(Stored data)
────────────────────────────────────────

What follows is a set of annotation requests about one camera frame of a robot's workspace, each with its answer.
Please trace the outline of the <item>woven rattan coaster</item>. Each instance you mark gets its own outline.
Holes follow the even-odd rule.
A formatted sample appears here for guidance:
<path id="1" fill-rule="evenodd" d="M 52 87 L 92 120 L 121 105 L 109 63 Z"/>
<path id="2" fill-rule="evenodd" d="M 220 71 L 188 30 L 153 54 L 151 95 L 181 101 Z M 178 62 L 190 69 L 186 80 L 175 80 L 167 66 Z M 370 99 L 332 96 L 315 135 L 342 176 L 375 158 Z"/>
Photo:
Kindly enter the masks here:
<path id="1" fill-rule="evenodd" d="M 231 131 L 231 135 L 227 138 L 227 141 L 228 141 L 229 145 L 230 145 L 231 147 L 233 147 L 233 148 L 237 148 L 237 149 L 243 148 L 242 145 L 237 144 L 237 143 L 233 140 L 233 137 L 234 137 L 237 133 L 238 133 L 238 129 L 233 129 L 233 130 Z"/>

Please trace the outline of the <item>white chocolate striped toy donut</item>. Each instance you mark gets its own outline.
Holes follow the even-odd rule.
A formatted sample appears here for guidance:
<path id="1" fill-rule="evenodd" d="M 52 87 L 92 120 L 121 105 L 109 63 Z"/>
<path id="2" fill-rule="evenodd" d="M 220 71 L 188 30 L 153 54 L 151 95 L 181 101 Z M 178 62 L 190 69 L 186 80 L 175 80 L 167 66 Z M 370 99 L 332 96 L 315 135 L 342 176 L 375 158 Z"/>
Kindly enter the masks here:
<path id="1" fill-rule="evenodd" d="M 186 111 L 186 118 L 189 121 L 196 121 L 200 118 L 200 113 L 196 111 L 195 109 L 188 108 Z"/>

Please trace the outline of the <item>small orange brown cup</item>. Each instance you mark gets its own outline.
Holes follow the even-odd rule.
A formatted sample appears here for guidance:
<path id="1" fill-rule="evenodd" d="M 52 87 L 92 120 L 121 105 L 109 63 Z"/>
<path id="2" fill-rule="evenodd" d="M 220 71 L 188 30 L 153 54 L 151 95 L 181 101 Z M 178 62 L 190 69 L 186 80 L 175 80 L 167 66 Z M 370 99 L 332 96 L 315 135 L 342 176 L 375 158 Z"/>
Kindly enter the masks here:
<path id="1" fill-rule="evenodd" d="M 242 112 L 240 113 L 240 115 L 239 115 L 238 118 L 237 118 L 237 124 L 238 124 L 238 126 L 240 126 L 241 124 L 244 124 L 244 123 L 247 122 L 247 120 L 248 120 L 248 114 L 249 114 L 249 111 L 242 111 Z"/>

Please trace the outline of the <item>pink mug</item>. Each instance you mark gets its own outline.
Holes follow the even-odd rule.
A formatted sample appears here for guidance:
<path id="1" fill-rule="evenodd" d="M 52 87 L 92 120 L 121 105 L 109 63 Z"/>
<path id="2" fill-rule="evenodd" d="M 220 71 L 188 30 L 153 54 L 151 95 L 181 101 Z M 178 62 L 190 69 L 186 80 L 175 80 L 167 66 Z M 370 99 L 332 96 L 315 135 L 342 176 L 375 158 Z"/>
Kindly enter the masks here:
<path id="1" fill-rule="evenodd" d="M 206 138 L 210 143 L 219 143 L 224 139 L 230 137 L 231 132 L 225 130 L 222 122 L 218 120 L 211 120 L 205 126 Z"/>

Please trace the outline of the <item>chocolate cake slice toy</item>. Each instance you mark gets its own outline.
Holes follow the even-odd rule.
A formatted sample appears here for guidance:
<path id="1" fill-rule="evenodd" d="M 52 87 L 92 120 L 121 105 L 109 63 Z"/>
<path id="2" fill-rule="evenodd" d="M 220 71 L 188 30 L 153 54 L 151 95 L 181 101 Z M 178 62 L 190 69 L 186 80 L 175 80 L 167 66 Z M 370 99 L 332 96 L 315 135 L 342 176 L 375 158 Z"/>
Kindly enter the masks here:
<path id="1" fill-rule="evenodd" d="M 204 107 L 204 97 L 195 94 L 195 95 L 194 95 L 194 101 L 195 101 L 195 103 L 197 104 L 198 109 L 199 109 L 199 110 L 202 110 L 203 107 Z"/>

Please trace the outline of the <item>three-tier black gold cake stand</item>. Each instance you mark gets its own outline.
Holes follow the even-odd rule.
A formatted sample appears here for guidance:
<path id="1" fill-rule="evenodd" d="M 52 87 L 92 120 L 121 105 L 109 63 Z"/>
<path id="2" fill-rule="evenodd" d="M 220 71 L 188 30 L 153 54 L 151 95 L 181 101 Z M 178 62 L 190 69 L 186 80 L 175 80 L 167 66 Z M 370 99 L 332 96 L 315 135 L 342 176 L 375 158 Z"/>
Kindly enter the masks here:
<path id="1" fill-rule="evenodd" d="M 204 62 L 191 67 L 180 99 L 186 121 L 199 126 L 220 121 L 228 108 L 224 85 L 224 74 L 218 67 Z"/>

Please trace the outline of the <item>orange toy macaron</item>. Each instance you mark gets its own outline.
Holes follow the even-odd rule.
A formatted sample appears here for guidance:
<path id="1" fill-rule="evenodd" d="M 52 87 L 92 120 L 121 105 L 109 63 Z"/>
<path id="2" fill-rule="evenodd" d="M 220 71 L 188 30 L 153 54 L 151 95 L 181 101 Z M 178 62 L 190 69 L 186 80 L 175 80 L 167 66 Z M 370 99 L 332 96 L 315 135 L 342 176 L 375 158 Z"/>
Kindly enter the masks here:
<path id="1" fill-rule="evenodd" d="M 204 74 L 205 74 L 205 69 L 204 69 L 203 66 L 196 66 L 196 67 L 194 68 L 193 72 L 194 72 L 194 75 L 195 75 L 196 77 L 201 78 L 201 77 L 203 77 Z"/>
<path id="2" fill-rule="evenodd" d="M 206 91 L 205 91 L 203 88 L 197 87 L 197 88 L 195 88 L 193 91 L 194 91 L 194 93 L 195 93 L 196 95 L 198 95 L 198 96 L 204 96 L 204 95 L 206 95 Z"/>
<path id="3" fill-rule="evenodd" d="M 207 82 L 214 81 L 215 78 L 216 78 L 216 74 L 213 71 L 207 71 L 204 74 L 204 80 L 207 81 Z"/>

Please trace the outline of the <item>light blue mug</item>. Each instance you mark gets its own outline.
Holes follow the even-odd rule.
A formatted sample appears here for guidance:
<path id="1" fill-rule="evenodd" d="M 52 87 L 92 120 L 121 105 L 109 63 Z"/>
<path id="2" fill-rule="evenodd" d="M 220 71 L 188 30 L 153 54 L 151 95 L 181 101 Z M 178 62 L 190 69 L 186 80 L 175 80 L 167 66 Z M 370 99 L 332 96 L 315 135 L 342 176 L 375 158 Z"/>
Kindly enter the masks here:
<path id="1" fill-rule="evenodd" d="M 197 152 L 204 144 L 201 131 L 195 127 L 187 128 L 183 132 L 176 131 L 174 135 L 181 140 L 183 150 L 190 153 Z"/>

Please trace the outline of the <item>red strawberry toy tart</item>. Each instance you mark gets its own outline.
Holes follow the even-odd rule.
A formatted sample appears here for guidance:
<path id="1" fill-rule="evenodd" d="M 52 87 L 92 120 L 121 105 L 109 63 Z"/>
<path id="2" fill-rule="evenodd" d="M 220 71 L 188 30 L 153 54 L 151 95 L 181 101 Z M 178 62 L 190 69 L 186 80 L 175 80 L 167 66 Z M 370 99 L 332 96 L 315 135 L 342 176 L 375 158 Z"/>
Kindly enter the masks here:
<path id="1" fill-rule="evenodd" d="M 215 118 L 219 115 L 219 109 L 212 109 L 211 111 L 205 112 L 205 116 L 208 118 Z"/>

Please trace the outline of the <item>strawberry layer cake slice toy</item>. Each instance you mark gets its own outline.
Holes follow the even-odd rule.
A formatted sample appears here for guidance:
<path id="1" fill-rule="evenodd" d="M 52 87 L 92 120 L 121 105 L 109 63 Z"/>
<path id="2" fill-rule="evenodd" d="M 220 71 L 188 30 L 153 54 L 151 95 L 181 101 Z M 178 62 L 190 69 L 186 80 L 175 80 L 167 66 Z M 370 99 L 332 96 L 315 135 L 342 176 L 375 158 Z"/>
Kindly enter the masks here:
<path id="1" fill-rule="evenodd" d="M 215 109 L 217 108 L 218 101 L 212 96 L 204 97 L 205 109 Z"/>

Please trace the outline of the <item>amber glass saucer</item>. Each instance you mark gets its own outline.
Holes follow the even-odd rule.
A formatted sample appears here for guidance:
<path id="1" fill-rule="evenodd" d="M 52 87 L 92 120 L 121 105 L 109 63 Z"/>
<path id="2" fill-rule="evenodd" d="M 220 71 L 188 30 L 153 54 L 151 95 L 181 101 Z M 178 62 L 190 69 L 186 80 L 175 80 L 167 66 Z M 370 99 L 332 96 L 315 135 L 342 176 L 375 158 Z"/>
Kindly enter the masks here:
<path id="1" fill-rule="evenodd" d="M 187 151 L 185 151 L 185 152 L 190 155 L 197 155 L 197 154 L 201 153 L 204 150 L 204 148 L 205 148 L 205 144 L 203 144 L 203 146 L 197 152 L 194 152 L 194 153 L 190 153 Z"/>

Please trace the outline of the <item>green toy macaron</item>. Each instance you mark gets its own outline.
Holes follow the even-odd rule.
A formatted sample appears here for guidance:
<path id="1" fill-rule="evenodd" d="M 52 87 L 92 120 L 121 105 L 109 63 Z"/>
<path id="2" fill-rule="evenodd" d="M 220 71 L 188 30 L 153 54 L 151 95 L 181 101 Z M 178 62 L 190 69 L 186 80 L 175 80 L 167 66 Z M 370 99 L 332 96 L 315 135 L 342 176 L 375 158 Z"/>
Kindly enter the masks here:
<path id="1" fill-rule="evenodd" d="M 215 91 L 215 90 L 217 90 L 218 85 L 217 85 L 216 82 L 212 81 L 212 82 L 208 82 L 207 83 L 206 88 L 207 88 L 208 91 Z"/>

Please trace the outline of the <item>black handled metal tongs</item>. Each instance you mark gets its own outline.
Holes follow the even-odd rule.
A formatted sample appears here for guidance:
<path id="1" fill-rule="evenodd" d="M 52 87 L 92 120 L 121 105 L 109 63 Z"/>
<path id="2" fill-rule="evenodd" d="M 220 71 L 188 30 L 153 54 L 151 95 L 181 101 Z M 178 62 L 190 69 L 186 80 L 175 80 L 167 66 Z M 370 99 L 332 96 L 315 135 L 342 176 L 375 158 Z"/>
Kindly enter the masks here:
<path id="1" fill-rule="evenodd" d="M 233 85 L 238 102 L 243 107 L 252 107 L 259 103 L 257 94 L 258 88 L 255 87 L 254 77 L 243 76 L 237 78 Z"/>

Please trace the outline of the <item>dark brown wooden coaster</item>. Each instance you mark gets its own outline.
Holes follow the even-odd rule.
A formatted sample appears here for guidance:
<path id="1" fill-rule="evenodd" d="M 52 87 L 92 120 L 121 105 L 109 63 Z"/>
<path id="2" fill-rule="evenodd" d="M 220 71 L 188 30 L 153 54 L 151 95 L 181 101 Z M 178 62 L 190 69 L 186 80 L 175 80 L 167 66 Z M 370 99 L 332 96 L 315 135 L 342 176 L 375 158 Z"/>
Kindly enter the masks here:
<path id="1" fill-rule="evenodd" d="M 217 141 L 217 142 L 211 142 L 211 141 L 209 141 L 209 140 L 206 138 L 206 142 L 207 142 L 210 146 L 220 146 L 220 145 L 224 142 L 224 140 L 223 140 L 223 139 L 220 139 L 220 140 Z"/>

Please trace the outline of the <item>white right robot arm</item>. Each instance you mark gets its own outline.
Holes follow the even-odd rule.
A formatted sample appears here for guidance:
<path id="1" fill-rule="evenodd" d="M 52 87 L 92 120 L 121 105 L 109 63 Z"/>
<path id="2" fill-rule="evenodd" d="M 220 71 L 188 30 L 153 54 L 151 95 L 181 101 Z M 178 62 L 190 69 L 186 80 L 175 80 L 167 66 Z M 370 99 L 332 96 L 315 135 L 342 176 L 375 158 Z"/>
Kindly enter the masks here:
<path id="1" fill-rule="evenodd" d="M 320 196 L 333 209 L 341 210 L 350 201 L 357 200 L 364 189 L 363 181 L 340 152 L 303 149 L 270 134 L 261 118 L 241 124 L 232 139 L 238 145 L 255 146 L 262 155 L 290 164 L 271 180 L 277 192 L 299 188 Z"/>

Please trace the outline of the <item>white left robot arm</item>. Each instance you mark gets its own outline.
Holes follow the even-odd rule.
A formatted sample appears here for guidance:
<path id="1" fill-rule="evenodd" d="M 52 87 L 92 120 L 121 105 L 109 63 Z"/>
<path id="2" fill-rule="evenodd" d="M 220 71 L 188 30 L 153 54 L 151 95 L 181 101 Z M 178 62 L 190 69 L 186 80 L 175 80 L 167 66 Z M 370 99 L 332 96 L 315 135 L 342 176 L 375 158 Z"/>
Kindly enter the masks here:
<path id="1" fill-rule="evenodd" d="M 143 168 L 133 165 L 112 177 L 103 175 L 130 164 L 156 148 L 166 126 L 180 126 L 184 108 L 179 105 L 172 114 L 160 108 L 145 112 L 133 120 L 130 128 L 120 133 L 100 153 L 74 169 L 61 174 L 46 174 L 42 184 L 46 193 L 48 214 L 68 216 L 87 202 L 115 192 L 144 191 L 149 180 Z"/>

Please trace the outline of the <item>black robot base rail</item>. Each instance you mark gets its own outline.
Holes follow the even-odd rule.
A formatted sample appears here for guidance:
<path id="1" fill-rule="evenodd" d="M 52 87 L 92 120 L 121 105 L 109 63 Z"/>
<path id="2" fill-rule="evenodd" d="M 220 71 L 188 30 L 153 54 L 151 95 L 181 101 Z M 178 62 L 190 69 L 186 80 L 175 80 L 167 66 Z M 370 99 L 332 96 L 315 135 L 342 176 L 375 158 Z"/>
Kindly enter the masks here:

────────────────────────────────────────

Action item
Among the records, find every line holding the word "black" and copy it.

Written response
Please trace the outline of the <item>three-tier black gold cake stand</item>. Each instance you mark gets its own outline.
Please trace the outline of the <item>black handled metal tongs</item>. Each instance you mark gets its own outline.
Please trace the outline of the <item>black robot base rail</item>. Each instance you mark gets its own outline.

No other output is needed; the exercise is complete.